### INFORMATION SHOWN
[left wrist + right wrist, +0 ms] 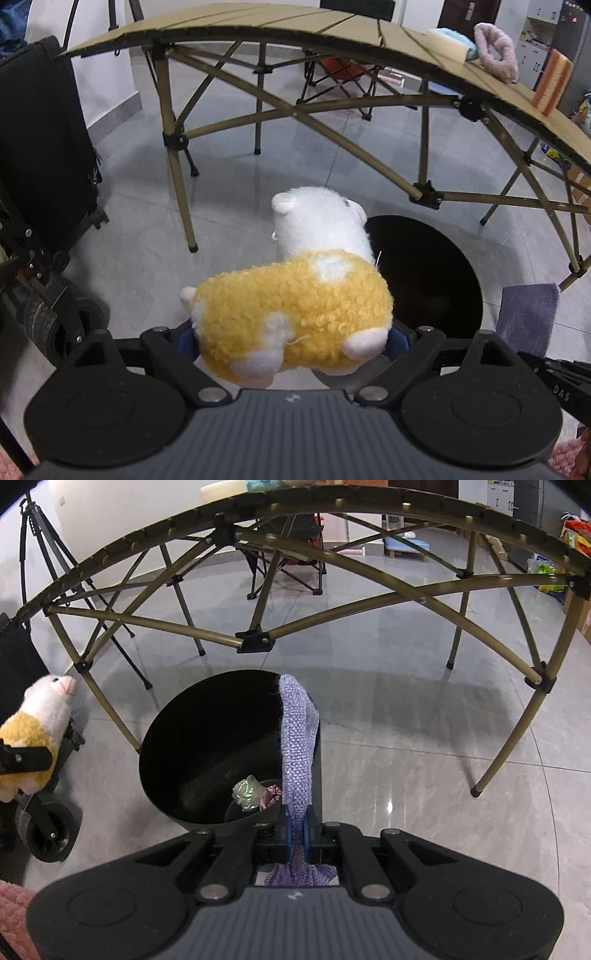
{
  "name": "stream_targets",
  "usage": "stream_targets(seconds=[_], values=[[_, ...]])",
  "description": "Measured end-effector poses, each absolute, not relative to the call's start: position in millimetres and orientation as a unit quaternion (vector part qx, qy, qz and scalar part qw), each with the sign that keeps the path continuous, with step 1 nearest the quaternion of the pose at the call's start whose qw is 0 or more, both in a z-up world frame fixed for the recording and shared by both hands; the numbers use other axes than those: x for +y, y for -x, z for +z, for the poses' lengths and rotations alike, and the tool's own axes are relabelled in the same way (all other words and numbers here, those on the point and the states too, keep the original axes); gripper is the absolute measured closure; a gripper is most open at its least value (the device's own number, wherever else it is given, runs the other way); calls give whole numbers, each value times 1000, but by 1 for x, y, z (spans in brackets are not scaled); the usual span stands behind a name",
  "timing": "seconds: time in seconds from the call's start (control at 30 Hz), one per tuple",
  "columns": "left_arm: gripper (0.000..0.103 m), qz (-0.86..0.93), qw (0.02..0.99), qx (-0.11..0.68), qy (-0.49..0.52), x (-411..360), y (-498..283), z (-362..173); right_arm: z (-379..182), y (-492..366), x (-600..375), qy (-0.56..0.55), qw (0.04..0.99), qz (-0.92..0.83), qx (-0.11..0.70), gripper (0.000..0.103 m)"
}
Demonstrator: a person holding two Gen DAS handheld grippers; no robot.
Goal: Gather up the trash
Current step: 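Carry the plush sheep and pouch down over the black trash bin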
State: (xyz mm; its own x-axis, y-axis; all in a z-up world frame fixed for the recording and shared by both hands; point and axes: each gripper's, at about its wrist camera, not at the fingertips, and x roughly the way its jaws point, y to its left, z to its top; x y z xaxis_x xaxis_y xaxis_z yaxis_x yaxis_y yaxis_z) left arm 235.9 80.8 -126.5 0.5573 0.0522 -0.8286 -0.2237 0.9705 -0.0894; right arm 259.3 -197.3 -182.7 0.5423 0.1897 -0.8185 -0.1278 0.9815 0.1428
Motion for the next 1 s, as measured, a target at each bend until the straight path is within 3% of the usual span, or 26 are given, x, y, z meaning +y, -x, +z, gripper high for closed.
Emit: stream_targets(seconds=[1.0], values=[[11, 114, 851, 499, 115, 109, -264, -153, -176, -356, -111, 25, 848, 147, 509, 97]])
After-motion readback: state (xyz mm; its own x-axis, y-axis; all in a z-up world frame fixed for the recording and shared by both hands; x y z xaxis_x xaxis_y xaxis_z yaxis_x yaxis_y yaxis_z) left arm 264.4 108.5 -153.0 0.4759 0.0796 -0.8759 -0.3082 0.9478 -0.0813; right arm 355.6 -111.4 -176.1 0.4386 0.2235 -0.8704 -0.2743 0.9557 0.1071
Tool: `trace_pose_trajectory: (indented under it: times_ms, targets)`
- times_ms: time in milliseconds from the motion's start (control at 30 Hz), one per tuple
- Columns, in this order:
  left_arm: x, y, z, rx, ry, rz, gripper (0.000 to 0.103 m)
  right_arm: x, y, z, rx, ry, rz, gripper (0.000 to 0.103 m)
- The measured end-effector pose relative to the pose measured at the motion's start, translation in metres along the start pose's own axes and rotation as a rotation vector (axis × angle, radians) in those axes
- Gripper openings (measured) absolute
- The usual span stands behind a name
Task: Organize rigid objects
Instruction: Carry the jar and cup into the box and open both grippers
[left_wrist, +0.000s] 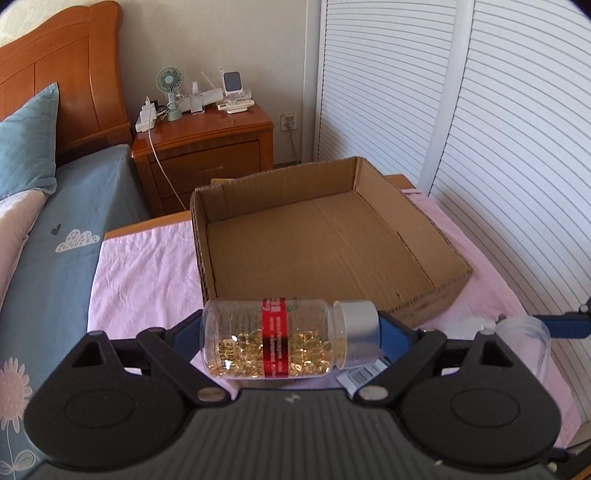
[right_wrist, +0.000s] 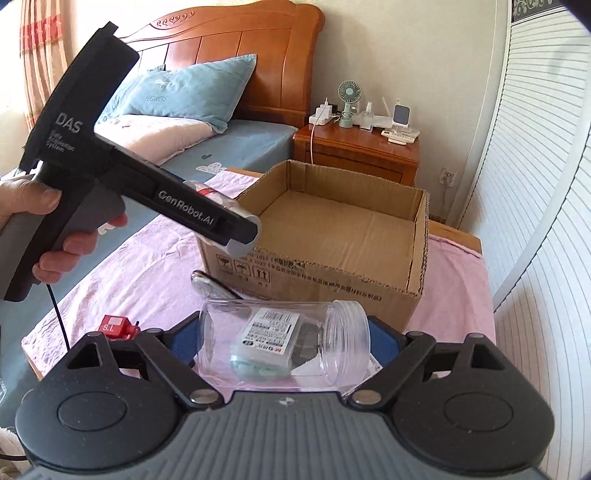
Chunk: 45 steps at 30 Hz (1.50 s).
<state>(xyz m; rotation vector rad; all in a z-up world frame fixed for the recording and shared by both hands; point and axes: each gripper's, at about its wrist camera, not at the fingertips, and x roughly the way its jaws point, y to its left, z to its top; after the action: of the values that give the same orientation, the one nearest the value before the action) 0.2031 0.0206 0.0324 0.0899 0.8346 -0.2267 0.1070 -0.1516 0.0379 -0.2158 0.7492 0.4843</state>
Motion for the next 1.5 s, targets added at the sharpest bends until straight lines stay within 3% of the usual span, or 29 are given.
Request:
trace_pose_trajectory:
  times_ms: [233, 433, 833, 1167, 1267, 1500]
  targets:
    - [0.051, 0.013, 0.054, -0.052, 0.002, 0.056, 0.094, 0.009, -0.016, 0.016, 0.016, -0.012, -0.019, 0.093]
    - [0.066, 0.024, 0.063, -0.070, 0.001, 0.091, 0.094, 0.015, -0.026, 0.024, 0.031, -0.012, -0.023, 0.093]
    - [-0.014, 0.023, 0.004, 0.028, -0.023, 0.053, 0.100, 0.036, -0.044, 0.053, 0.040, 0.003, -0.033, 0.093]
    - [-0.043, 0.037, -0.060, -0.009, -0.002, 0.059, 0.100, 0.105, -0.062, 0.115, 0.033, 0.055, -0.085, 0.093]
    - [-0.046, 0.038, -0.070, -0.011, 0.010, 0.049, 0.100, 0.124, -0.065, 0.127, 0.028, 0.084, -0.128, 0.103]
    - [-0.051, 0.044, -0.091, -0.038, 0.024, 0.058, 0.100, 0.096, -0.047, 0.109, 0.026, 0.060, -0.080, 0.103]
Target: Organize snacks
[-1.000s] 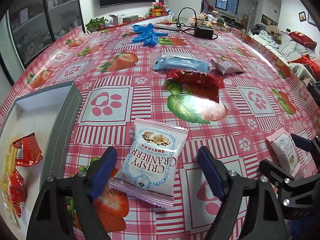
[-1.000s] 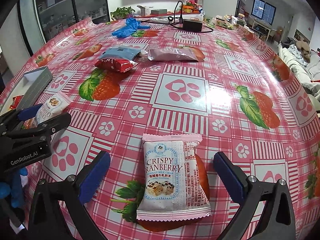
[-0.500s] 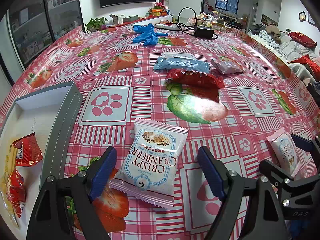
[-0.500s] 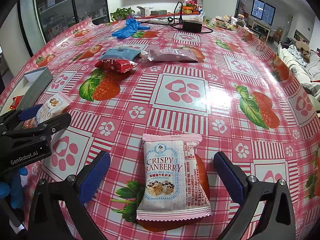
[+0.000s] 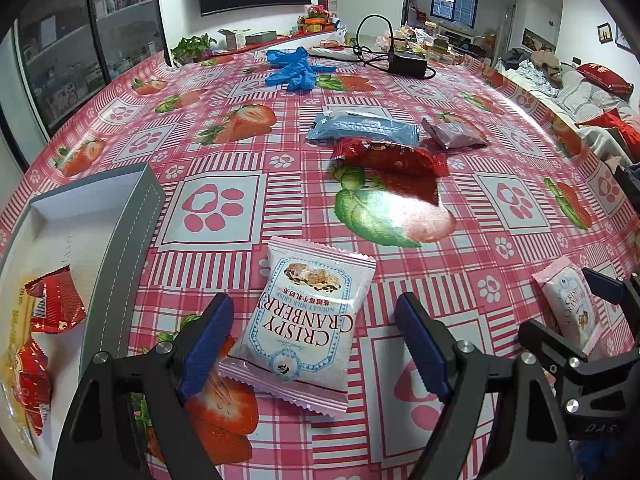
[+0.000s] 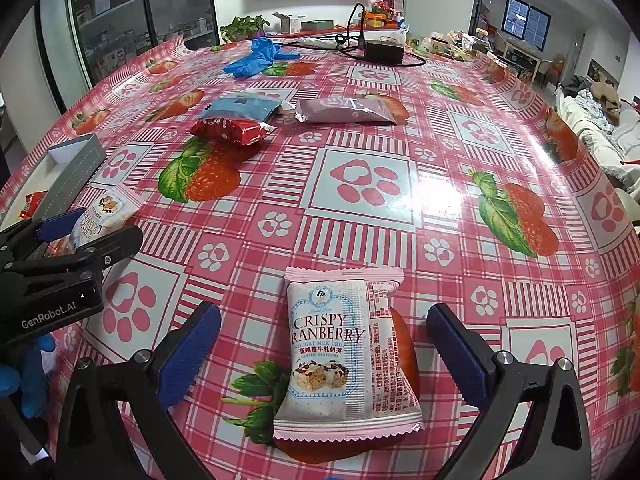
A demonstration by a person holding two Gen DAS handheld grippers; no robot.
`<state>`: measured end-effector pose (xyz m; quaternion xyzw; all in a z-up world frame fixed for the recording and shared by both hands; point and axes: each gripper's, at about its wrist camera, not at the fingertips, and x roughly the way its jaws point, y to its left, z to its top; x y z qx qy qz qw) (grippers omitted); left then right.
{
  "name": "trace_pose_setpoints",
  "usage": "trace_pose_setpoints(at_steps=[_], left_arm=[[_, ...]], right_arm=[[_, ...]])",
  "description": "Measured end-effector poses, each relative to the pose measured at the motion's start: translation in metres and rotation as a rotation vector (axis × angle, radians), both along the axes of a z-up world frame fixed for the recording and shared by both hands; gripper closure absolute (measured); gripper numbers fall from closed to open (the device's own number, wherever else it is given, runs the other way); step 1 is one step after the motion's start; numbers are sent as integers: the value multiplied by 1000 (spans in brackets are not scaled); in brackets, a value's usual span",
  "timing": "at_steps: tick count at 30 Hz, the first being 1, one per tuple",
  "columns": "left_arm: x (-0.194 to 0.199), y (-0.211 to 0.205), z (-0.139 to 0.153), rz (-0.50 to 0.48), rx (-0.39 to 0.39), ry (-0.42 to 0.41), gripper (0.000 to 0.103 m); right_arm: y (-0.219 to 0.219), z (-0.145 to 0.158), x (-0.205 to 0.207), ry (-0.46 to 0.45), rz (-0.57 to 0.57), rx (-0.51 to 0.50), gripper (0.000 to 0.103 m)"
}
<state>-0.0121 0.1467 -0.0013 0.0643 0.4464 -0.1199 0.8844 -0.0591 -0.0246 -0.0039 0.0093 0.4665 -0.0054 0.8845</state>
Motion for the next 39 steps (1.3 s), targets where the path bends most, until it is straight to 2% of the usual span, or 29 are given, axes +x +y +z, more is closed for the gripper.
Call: trace_pose_setpoints(at_steps=[31, 39], left_arm=[[0, 0, 0, -1, -2, 1, 18], [1, -3, -2, -31, -6, 16, 7]], right_arm=[[1, 0, 2, -5, -31, -8, 0], [3, -1, 2, -2, -54, -12, 0]])
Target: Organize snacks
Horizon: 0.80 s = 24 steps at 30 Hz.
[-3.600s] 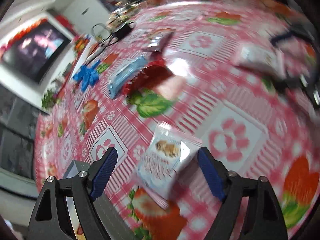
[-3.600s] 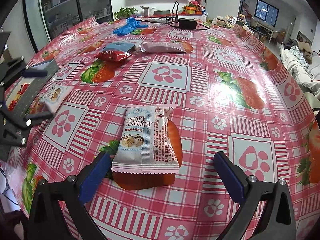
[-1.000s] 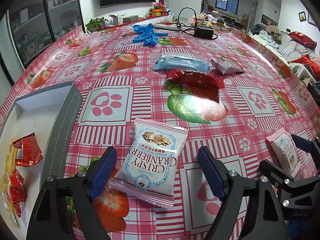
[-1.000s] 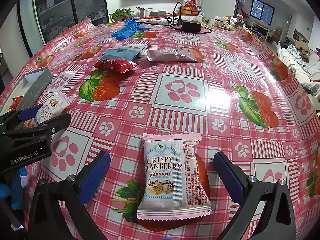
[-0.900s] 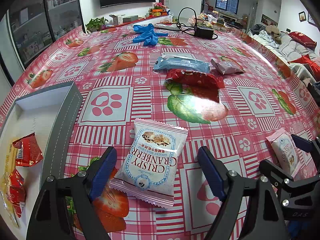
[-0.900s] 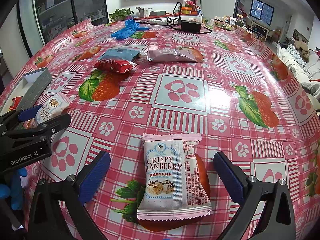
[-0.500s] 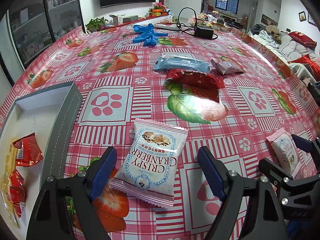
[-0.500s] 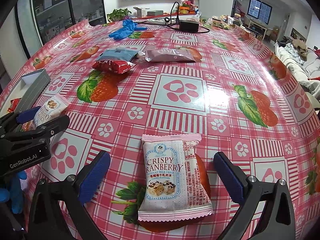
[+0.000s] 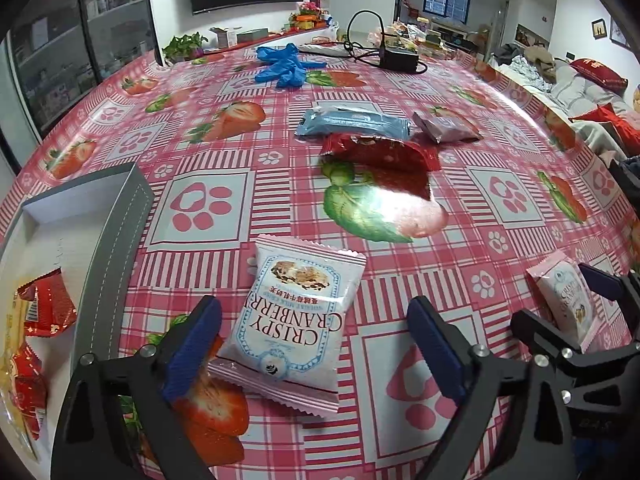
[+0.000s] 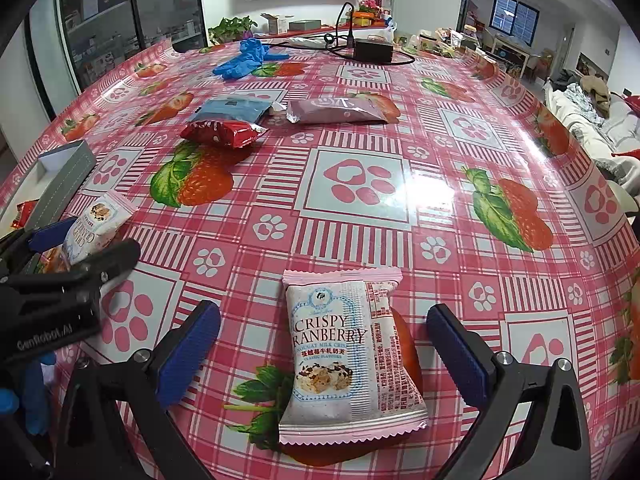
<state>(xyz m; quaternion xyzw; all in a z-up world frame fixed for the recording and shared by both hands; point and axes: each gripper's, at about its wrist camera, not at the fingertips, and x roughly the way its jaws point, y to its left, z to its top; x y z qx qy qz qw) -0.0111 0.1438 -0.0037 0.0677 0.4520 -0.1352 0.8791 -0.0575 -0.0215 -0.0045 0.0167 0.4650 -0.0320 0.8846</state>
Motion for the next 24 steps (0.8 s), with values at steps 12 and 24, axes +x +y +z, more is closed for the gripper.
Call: trace_pose_setpoints(at_steps=[12, 24], left_arm=[[2, -3, -3, -13, 7, 10, 0], [2, -3, -4, -13, 7, 10, 0]], right_arm=[[1, 0, 0, -2, -5, 0, 0], [2, 0, -1, -7, -1, 1, 0]])
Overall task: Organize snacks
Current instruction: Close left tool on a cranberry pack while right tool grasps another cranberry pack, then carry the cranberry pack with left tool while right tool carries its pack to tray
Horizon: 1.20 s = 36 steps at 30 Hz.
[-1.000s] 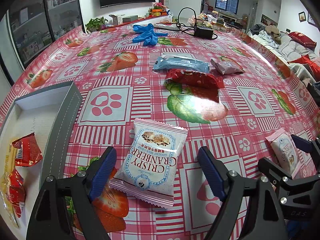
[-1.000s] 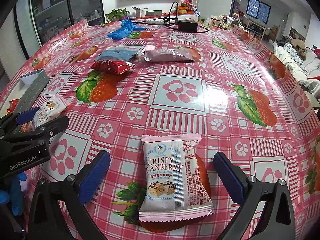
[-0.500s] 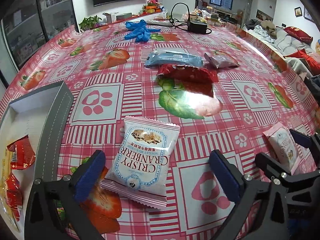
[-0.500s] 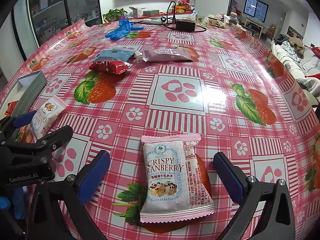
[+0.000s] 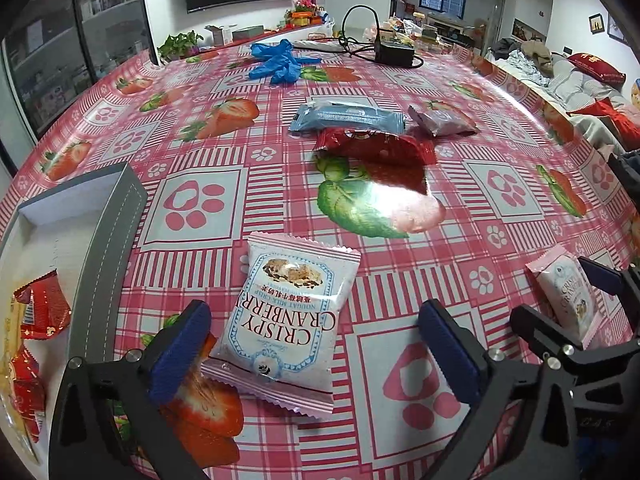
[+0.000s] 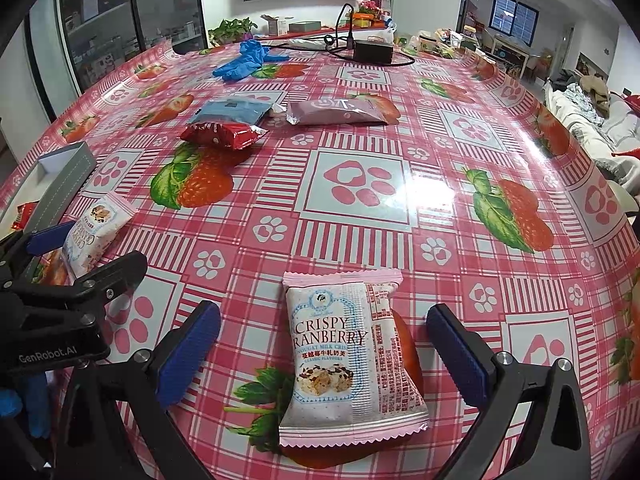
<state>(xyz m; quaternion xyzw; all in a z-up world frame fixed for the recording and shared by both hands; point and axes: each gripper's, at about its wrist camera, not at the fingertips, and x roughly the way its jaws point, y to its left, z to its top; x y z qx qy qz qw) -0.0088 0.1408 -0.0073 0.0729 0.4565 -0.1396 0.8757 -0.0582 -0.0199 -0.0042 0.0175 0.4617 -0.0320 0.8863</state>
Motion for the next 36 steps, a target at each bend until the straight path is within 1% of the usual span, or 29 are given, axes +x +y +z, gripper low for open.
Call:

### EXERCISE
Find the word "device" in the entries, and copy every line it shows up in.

### SOLUTION TO THE PROBLEM
  "description": "Measured end-effector poses, each absolute, not relative to the call's start: position in millimetres and orientation as a unit quaternion (vector part qx, qy, qz and scalar part qw), each with the sign that keeps the path continuous, with step 1 nearest the quaternion of the pose at the call's start whose qw is 0 or more, both in a z-up world frame fixed for the recording and shared by both hands; the numbers use other axes than those: x for +y, y for -x, z for +z, for the poses' lengths and rotations alike, and the tool's own axes are relabelled in the same way (all other words and numbers here, those on the point and the states too, keep the original axes); gripper is the absolute measured closure; a gripper is most open at its least value (the device's own number, wherever else it is given, runs the other way); calls give whole numbers, each value times 1000, but by 1 for x, y, z (spans in brackets are not scaled); the usual span stands behind a name",
  "description": "Measured end-effector poses, each relative to the pose measured at the motion's start: translation in metres and rotation as a rotation vector (axis × angle, radians), both along the axes of a z-up world frame fixed for the recording and shared by both hands; gripper closure absolute (measured); gripper numbers fall from closed to open (the device's own number, wherever else it is given, runs the other way); step 1 is one step after the motion's start; numbers are sent as integers: the value multiplied by 1000 (spans in brackets are not scaled); in brackets, a value's usual span",

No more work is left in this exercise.